══ Records provided
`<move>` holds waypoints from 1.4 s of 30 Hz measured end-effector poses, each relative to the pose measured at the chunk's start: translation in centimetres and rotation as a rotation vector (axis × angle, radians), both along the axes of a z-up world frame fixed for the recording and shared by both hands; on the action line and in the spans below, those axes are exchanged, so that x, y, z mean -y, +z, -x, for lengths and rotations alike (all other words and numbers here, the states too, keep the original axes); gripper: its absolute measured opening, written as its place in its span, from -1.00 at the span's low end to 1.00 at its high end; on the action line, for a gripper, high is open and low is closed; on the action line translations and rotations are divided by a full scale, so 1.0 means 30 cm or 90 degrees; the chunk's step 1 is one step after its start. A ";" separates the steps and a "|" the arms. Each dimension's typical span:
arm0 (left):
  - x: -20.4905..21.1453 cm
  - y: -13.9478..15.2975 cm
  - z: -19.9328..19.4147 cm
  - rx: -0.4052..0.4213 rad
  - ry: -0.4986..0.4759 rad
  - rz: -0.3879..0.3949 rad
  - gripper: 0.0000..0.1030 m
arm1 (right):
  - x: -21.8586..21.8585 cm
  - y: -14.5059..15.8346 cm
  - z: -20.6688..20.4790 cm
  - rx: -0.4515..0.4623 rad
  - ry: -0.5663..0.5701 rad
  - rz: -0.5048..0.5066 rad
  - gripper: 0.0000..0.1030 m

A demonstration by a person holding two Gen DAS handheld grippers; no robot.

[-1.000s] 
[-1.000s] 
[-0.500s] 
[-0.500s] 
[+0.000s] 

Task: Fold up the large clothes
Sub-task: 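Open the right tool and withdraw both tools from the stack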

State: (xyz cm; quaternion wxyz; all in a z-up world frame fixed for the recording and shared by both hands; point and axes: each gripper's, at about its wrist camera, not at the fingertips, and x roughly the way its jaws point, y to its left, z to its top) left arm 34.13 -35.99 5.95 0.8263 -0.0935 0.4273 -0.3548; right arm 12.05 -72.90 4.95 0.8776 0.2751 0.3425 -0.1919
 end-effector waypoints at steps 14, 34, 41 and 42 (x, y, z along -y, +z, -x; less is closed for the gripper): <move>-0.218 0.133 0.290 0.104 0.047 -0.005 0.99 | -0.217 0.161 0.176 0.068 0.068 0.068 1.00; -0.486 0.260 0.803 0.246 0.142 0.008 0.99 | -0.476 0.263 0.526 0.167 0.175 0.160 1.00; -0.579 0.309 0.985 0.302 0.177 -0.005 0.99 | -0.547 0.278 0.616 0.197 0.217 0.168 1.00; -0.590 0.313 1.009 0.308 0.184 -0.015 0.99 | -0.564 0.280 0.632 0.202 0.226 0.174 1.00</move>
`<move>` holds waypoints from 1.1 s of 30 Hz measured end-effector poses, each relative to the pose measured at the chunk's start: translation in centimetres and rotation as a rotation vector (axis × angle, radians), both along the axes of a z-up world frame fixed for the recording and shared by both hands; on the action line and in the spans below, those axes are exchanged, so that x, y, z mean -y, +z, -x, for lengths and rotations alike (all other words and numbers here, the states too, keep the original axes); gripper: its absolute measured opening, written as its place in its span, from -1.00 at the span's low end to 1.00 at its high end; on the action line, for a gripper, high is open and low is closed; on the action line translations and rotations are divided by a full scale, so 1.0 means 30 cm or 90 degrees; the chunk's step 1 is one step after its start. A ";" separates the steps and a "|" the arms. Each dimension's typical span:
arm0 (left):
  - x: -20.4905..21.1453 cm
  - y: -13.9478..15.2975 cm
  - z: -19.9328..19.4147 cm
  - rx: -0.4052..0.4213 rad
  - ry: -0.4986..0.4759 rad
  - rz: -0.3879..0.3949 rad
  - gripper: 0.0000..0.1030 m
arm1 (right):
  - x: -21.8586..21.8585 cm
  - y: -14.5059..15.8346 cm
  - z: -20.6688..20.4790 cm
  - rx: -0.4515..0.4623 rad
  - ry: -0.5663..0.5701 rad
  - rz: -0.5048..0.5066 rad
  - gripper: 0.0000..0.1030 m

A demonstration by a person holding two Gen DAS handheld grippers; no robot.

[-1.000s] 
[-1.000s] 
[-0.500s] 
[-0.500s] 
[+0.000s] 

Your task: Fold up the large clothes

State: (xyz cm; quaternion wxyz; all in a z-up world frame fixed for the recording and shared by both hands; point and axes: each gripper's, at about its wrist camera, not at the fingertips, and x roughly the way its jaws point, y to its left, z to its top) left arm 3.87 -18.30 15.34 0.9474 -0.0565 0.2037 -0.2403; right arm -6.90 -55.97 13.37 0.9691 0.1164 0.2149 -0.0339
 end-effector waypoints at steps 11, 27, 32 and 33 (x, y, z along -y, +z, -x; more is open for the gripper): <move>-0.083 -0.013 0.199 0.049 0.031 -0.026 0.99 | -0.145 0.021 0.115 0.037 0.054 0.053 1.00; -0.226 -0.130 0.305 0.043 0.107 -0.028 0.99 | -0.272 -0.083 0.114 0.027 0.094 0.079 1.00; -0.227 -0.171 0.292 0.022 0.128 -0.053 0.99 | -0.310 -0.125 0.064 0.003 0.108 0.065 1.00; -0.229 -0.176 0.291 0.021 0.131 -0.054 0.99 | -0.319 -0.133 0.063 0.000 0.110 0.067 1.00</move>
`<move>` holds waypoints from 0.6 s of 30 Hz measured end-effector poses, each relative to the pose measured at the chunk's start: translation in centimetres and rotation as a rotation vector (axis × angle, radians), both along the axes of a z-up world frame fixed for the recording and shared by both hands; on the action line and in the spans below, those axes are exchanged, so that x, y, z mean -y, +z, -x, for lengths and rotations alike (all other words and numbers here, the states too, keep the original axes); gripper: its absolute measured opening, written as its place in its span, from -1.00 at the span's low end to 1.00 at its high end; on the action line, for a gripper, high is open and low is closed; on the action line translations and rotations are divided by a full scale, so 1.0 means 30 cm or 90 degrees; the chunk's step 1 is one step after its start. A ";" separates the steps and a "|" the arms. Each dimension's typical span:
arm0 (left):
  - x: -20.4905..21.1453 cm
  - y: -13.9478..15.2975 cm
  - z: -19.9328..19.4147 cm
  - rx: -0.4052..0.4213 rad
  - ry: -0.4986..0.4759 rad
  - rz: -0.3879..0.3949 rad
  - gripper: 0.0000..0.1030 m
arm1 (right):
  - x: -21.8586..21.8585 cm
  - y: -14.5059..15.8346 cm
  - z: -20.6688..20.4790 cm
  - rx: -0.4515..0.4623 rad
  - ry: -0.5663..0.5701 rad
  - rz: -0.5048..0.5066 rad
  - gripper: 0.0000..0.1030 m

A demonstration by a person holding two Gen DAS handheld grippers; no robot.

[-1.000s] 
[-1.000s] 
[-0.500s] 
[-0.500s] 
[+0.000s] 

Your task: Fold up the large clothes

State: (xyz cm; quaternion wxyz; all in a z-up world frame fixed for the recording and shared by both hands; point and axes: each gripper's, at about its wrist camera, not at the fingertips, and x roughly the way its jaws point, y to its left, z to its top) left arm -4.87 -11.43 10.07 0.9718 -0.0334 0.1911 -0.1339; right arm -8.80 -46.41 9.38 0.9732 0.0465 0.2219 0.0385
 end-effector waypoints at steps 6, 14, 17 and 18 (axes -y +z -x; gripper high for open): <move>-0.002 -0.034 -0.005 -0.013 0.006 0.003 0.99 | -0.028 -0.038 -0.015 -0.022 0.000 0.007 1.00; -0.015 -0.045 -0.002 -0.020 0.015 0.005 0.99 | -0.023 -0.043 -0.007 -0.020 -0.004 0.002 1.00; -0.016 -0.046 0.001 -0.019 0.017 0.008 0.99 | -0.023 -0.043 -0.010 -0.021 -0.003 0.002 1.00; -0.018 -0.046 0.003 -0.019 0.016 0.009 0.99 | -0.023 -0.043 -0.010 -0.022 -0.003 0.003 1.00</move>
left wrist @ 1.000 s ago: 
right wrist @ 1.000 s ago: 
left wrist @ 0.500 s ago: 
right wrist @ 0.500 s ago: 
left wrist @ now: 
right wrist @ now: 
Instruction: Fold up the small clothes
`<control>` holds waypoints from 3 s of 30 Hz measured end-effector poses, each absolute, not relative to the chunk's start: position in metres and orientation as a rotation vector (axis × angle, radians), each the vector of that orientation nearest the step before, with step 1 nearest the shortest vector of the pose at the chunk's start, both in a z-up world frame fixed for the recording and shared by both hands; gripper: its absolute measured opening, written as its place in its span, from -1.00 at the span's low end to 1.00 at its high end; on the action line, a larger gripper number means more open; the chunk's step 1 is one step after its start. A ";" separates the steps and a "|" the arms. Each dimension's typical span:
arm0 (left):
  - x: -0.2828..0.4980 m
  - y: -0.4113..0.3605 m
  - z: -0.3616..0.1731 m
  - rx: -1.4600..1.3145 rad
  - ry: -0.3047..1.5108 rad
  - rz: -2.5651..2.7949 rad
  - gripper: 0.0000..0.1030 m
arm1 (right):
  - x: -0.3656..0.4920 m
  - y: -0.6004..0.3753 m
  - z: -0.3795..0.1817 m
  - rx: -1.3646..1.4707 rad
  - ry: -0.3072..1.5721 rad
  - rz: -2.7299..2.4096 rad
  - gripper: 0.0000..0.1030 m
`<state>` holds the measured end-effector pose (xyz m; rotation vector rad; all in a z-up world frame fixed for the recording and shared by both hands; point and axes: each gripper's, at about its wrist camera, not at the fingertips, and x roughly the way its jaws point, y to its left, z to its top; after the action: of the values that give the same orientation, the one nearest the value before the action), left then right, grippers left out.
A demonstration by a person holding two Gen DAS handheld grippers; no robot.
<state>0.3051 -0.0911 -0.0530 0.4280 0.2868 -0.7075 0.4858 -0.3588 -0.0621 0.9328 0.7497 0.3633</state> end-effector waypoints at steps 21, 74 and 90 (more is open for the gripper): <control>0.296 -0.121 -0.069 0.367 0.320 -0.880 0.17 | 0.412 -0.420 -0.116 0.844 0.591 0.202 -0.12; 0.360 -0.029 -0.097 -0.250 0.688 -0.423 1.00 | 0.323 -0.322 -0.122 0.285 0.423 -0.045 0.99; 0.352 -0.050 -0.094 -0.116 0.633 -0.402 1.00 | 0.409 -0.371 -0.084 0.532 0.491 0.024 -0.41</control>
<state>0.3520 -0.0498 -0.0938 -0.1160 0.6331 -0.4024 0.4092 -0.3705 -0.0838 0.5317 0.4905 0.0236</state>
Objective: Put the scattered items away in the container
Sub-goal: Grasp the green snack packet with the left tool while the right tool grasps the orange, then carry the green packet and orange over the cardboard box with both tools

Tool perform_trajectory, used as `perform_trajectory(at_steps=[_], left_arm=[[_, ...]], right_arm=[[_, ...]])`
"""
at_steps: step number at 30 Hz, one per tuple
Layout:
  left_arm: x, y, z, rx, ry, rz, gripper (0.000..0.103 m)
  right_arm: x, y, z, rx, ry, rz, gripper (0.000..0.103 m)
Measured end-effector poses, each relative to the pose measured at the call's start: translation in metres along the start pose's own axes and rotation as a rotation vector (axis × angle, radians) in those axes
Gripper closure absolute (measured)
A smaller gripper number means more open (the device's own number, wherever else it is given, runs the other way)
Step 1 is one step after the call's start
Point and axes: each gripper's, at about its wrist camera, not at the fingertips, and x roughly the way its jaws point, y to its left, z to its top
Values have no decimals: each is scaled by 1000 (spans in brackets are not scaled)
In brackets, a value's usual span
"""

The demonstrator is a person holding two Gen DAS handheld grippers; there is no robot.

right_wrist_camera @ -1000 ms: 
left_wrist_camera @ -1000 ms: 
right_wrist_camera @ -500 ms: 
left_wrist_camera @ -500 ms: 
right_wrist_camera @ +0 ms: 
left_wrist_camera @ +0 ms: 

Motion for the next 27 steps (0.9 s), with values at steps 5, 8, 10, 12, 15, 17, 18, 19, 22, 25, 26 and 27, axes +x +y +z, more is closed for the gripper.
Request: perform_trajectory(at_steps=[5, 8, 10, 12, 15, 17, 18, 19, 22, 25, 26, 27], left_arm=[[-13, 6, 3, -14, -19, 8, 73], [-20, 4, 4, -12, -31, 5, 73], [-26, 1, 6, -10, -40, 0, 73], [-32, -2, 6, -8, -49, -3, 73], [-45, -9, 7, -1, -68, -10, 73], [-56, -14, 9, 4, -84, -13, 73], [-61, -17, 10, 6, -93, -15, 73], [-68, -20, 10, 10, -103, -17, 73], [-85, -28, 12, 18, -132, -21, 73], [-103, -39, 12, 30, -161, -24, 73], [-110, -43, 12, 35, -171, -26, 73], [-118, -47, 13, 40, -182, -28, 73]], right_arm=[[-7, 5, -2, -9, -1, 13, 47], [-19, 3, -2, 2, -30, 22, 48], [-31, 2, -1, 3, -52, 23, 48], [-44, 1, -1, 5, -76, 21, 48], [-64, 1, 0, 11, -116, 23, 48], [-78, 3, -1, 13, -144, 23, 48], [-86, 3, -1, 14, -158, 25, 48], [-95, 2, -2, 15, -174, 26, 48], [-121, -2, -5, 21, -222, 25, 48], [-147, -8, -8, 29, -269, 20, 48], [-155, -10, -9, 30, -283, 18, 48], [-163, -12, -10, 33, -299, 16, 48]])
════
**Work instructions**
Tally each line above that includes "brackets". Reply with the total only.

**Exercise answer**
2